Forget about fees: new research highlights a compelling reason for active manager underperformance

In a recent paper, Heaton, Polson, and Witte set out to explain why active equity managers tend to underperform a benchmark index. It is commonly accepted that the driving force behind active manager underperformance is high fees, however new research suggests that there may be another culprit. The research concludes that “the much higher cost of active management may be the inherently high chance of underperformance that comes with attempts to select stocks, since stock selection disproportionately increases the chance of underperformance relative to the chance of overperformance.”

This conclusion is based on the empirical observation that the best performing stocks in an index perform much better than the remaining stocks in that index. Worded mathematically, the median return for all possible actively managed portfolios will tend to be lower than the mean return. In plain English, the average performance of an index tends to be attributable to a small number of stocks. While choosing a subset of the total available stocks in an index (as an active fund manager does) leads to the possibility of outperforming the index, it also leads to the possibility of underperforming the index, where the chance of underperforming is greater than the chance of outperforming.

This can be (and is in the paper) explained with a simple mathematical example:

If we have an index consisting of five securities, four of which will return 10% and one of which will return 50% over a given time period, and we suppose that active managers will create portfolios using an equally weighted subset of one or two securities, there will be a set of fifteen possible actively managed portfolios.

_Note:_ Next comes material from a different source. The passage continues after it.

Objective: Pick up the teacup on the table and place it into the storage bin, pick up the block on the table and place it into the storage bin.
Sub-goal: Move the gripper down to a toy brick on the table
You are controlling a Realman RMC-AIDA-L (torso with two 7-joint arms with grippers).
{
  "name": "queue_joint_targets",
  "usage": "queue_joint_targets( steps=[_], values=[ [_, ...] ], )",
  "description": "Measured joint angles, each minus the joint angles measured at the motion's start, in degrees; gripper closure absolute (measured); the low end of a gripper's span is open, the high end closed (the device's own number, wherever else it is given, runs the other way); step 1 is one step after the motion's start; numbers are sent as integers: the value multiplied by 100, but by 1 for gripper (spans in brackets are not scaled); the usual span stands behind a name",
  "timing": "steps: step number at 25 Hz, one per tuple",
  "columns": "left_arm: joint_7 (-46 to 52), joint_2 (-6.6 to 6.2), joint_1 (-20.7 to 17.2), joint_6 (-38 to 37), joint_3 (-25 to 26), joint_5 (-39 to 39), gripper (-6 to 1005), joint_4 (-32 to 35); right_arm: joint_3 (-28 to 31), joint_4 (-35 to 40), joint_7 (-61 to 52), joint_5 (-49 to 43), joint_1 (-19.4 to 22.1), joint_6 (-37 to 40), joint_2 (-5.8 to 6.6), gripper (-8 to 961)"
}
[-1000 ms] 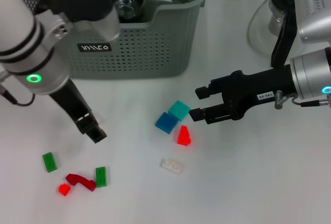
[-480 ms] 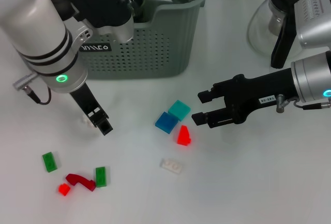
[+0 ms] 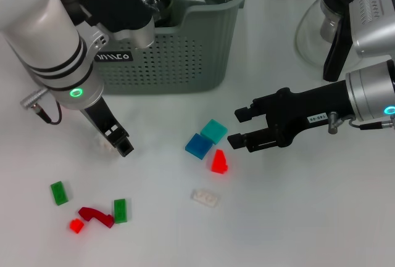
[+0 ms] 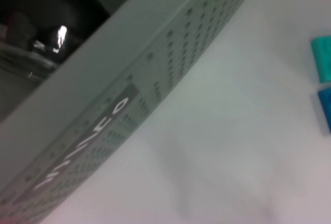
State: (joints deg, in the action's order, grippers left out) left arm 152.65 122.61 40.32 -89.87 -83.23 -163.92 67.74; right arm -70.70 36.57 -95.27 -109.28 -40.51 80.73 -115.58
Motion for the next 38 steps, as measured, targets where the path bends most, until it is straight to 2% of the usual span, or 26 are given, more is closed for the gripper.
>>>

Ten of the fifteen portfolios will earn a 10% return due to omitting the 50% stock, and five of the fifteen portfolios will earn either a 30% return or a 50% return due to holding the 50% stock, depending on whether it is a one or two security portfolio. In this example, the mean average return of the stocks in the index, and all active fund managers, will be 18% (before fees), while the median will be 10%; two-thirds of the actively managed portfolios will underperform the index due to their omitting the 50% returning security, which is always included in the index.

We have been aware that higher explicit fees are a major factor in active manager underperformance, but the risk of missing top performing stocks due to holding only a subset of the total market may be an even bigger hurdle for active managers to overcome.